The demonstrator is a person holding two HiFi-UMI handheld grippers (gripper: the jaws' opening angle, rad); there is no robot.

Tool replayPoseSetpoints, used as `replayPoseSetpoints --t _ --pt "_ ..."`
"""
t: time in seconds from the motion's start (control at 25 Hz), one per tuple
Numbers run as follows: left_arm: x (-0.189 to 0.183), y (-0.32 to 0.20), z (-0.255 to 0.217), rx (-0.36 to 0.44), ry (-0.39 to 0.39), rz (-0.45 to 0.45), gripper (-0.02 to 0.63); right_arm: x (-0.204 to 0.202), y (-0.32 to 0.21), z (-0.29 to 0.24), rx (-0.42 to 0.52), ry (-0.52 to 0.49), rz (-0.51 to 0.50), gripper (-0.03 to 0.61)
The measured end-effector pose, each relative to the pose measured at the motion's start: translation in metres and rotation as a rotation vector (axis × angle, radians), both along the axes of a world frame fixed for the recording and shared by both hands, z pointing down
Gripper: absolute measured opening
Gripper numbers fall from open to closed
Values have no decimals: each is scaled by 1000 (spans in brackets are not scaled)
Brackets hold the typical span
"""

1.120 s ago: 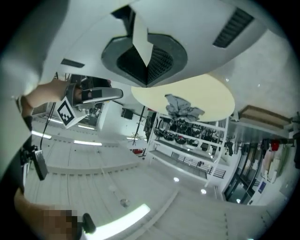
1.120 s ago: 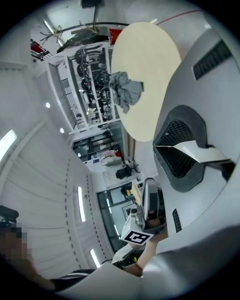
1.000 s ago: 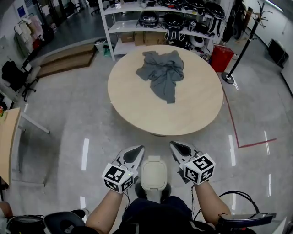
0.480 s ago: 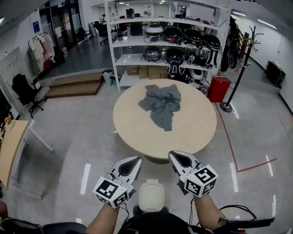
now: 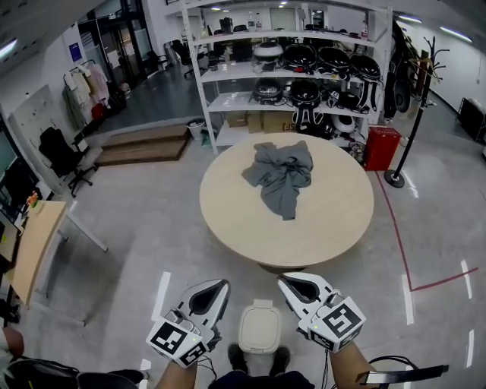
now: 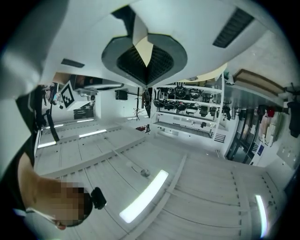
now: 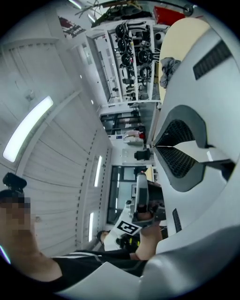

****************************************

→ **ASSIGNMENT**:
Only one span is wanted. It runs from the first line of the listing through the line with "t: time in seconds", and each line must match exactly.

→ **RESULT BELOW**:
The demonstrator is a person holding two HiFi-UMI handheld grippers (gripper: the jaws' opening angle, rad); there is no robot.

Tool replayPoseSetpoints, used as `replayPoseSetpoints --t _ --pt "_ ..."`
"""
t: time in seconds from the motion's start (control at 25 Hz), one per tuple

What the exercise asked for is now complete.